Only lines holding the word "teach" are wanted from the records; copy all of them.

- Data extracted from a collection
··········

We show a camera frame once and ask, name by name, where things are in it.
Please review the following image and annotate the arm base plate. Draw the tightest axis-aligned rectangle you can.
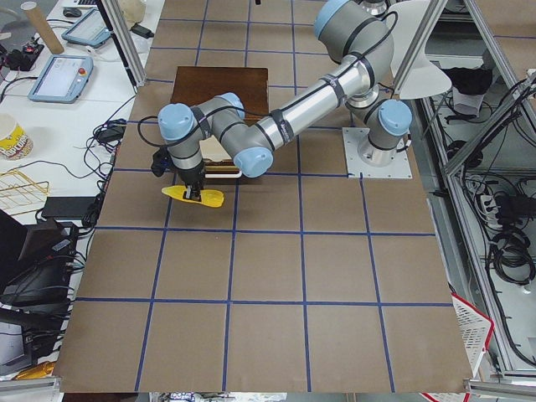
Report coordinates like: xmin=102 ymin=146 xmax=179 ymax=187
xmin=343 ymin=127 xmax=412 ymax=179

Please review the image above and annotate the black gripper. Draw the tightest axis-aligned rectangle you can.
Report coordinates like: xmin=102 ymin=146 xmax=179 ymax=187
xmin=175 ymin=162 xmax=206 ymax=203

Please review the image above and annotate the yellow popcorn paper cup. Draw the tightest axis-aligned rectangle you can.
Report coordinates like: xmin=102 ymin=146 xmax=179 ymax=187
xmin=0 ymin=113 xmax=34 ymax=160

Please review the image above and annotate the aluminium frame post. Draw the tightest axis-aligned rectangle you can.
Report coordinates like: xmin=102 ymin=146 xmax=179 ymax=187
xmin=96 ymin=0 xmax=147 ymax=87

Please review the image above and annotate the black power adapter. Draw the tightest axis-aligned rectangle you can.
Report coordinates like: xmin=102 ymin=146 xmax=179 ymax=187
xmin=131 ymin=23 xmax=154 ymax=39

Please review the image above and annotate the gold wire rack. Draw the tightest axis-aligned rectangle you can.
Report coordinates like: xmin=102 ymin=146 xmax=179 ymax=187
xmin=0 ymin=170 xmax=49 ymax=215

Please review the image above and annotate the cardboard tube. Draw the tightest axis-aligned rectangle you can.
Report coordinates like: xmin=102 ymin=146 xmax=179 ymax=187
xmin=20 ymin=1 xmax=64 ymax=54

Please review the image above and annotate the white red plastic basket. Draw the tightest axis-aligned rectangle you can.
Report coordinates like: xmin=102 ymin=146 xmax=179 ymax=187
xmin=451 ymin=293 xmax=495 ymax=377

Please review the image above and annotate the wooden drawer with white handle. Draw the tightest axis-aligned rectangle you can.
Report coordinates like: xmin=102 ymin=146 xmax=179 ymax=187
xmin=199 ymin=137 xmax=243 ymax=179

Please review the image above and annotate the blue teach pendant near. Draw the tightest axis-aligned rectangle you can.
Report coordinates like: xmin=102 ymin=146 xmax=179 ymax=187
xmin=28 ymin=55 xmax=94 ymax=104

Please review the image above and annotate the yellow plastic corn cob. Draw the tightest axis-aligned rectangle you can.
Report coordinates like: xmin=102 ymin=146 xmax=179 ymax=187
xmin=162 ymin=185 xmax=224 ymax=208

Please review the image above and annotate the blue teach pendant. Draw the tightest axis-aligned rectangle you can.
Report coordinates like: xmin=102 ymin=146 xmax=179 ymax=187
xmin=28 ymin=55 xmax=94 ymax=104
xmin=61 ymin=8 xmax=111 ymax=48

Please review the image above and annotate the blue teach pendant far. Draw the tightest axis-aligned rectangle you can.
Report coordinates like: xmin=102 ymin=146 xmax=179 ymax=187
xmin=61 ymin=8 xmax=111 ymax=48

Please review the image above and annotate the dark wooden drawer cabinet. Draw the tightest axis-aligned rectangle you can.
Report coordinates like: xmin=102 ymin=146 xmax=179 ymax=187
xmin=170 ymin=65 xmax=270 ymax=179

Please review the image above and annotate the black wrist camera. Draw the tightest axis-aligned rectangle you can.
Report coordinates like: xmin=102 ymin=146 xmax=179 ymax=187
xmin=151 ymin=148 xmax=172 ymax=177

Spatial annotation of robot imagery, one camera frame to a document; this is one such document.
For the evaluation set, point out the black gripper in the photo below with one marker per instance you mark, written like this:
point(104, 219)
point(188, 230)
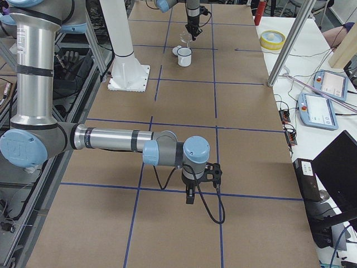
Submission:
point(190, 183)
point(192, 20)

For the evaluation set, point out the clear glass funnel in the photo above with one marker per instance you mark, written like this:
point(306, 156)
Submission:
point(186, 38)

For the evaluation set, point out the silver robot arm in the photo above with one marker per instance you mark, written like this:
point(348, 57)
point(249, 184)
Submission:
point(193, 13)
point(36, 136)

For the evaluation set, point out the white enamel mug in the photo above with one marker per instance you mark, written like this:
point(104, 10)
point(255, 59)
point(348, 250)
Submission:
point(184, 55)

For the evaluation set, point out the white ceramic lid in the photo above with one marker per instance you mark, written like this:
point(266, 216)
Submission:
point(175, 50)

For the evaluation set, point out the red cylinder bottle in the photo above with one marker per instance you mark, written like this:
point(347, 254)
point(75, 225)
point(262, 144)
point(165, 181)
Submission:
point(260, 11)

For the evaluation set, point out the yellow tape roll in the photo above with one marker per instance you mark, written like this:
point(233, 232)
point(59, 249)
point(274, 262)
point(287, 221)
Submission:
point(272, 40)

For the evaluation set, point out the black box with label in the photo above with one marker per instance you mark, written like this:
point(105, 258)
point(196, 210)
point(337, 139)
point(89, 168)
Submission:
point(306, 179)

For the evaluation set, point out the orange black connector block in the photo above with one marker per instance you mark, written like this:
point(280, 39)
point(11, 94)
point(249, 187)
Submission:
point(284, 115)

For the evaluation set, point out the lower teach pendant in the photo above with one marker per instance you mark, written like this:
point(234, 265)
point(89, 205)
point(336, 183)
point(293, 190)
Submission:
point(317, 111)

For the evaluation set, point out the teach pendant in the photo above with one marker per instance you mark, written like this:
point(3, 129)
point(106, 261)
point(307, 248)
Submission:
point(317, 111)
point(333, 84)

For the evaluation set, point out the upper teach pendant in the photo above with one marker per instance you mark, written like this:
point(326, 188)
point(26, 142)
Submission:
point(333, 84)

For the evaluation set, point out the black monitor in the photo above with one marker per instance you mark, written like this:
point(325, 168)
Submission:
point(335, 166)

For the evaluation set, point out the wooden beam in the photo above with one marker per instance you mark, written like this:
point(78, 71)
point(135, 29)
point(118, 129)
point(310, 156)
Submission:
point(345, 50)

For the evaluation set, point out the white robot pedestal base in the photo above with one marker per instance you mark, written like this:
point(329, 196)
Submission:
point(127, 73)

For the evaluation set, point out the aluminium frame post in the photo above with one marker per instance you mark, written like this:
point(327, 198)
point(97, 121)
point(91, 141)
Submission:
point(293, 34)

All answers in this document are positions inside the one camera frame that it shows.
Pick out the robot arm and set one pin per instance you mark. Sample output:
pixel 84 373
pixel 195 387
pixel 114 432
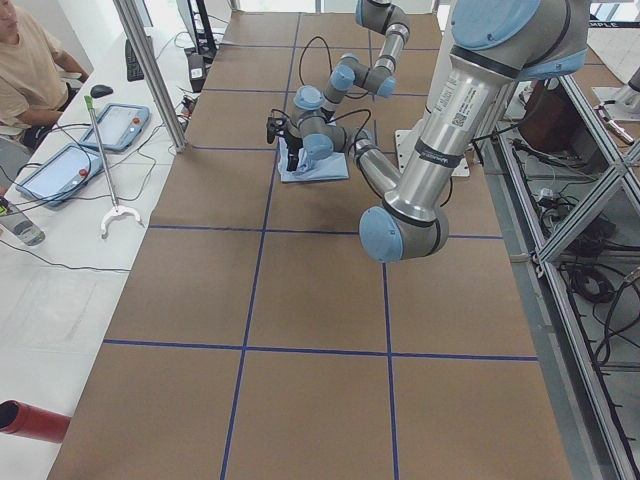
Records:
pixel 393 24
pixel 495 43

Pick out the far blue teach pendant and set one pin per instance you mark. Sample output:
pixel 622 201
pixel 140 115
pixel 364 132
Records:
pixel 120 124

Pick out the black computer mouse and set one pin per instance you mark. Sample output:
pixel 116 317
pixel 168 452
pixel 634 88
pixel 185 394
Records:
pixel 100 90

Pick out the near blue teach pendant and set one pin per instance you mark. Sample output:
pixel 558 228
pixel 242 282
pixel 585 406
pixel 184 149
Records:
pixel 60 177

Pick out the black keyboard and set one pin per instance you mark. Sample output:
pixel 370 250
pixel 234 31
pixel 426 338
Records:
pixel 134 70

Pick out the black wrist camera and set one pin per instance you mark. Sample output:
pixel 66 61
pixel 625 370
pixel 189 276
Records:
pixel 275 125

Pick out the light blue t-shirt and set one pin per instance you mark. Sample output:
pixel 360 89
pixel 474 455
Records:
pixel 320 167

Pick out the seated person beige shirt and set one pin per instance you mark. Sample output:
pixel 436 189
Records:
pixel 33 94

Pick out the clear water bottle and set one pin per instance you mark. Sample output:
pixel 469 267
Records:
pixel 19 224

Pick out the reacher grabber stick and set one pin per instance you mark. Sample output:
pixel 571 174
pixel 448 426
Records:
pixel 117 210

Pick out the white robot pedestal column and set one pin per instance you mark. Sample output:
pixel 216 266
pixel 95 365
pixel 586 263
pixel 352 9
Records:
pixel 438 14

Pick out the aluminium frame post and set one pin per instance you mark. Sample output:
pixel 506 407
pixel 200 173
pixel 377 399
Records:
pixel 135 32

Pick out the blue teach pendant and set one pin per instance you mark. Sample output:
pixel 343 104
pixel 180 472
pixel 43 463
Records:
pixel 120 124
pixel 60 177

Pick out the aluminium side frame rail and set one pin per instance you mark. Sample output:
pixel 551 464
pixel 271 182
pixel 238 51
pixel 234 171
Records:
pixel 567 190

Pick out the red cylinder bottle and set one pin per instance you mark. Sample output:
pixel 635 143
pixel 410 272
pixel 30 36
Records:
pixel 24 420

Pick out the black power adapter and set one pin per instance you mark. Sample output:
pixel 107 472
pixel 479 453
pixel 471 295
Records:
pixel 197 72

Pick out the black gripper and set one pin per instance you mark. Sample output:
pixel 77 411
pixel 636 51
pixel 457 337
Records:
pixel 293 144

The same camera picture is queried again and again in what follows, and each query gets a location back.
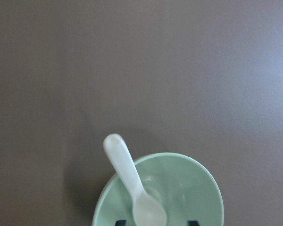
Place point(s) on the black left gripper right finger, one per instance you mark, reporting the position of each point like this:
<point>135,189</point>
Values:
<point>192,223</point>

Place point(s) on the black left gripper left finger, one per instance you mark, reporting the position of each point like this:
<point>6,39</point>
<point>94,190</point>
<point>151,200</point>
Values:
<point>120,223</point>

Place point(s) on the white plastic spoon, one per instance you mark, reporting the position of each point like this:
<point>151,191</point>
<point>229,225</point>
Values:
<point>146,210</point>

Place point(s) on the mint green bowl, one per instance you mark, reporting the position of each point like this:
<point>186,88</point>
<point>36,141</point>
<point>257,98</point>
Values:
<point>183,186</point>

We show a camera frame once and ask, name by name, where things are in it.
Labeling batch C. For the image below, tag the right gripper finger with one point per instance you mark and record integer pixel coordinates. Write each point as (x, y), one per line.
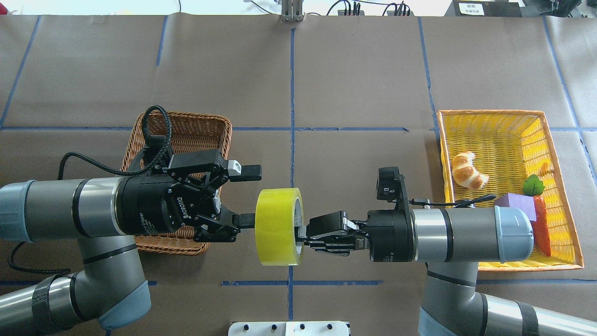
(341, 246)
(332, 225)

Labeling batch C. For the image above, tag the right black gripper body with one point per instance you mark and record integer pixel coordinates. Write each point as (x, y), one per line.
(389, 235)

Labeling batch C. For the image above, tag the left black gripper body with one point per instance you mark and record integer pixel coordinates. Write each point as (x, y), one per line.
(142, 205)

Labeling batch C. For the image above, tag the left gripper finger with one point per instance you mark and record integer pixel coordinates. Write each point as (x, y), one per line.
(222, 228)
(212, 162)

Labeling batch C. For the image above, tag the yellow packing tape roll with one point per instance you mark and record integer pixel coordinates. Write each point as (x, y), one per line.
(278, 217)

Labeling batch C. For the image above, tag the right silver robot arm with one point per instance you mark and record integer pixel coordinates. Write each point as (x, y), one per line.
(451, 242)

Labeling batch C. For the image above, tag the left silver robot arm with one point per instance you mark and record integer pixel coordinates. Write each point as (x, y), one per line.
(105, 215)

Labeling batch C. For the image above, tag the brown wicker basket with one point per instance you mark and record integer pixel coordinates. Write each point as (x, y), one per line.
(190, 132)

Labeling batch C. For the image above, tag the yellow plastic woven basket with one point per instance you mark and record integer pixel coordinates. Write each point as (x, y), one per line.
(511, 145)

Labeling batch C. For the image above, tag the toy croissant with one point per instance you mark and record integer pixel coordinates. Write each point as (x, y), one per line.
(465, 174)

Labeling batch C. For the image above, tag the purple foam cube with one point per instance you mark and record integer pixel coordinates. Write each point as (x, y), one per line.
(520, 201)

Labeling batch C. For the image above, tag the toy carrot with green leaves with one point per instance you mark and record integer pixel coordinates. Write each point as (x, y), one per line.
(533, 186)

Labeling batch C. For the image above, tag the black box with label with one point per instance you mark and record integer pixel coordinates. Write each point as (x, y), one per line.
(484, 8)

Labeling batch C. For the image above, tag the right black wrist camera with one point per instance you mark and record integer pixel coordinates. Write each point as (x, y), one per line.
(390, 186)

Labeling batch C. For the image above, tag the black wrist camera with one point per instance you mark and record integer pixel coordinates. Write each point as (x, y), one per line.
(156, 153)
(390, 186)

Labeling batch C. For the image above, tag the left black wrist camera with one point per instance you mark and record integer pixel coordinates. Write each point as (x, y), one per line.
(156, 153)

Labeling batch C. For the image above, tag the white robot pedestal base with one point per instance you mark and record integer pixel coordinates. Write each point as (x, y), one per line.
(290, 328)

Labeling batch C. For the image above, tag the aluminium frame post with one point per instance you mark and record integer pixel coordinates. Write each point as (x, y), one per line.
(291, 10)

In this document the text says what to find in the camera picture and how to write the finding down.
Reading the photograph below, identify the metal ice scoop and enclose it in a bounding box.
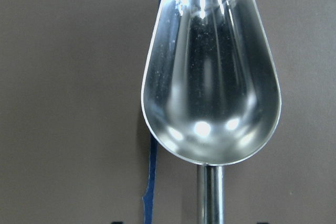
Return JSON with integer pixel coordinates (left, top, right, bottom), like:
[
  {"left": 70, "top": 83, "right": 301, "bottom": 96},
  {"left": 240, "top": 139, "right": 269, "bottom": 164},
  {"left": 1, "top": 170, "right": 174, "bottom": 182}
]
[{"left": 141, "top": 0, "right": 281, "bottom": 223}]

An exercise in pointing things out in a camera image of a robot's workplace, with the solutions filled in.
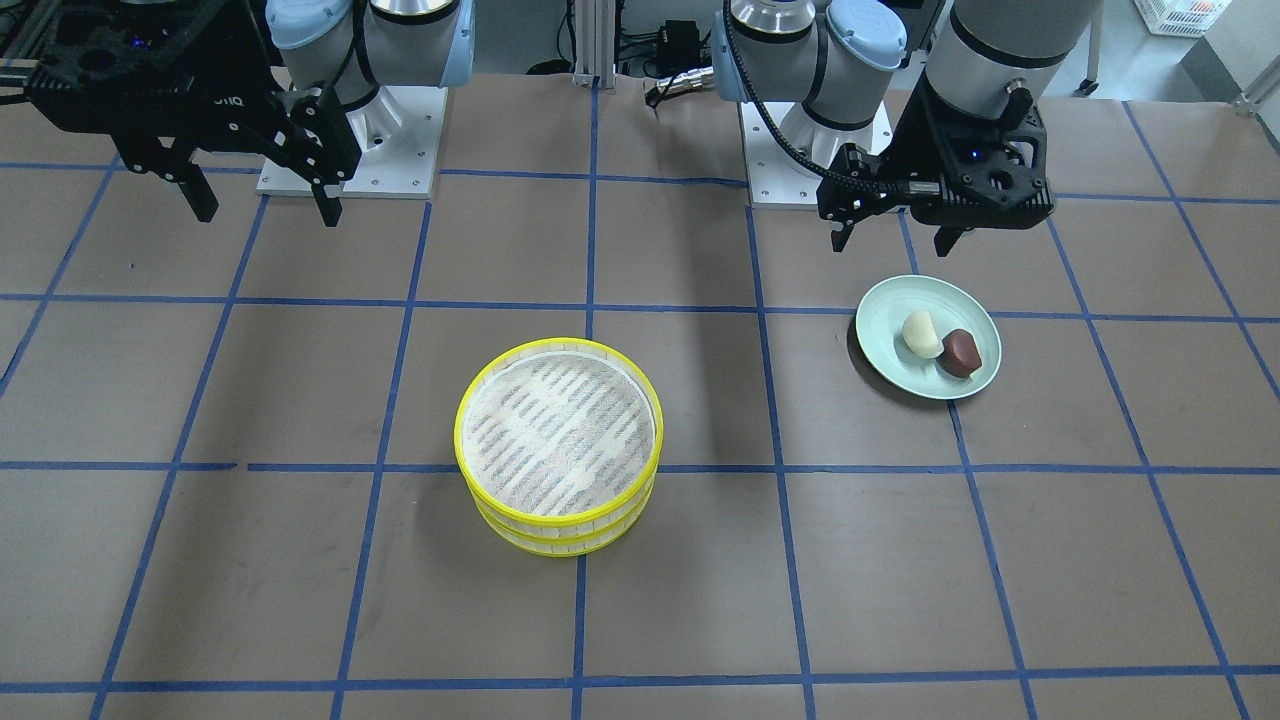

··········

- OUTPUT BELOW
Please review the image above and annotate the blue teach pendant near. Draw the tightest axis-aligned rectangle you can.
Please review the image above and annotate the blue teach pendant. Draw the tightest axis-aligned rectangle you can.
Please review the image above and annotate the blue teach pendant far. Draw the tightest axis-aligned rectangle you can.
For the evaluation set, point out the lower teach pendant in the photo above with one marker per instance you mark, written like this:
For the evaluation set, point out the teach pendant in the photo above with one marker per instance you mark, written like this:
For the evaluation set, point out the upper teach pendant in the photo above with one marker per instance you mark, written like this:
Pick out the far blue teach pendant and set one pin per instance you mark. Sample output:
Pick out the near blue teach pendant and set one pin per instance you mark. Sample output:
Pick out the blue teach pendant and set one pin per instance you mark. Sample output:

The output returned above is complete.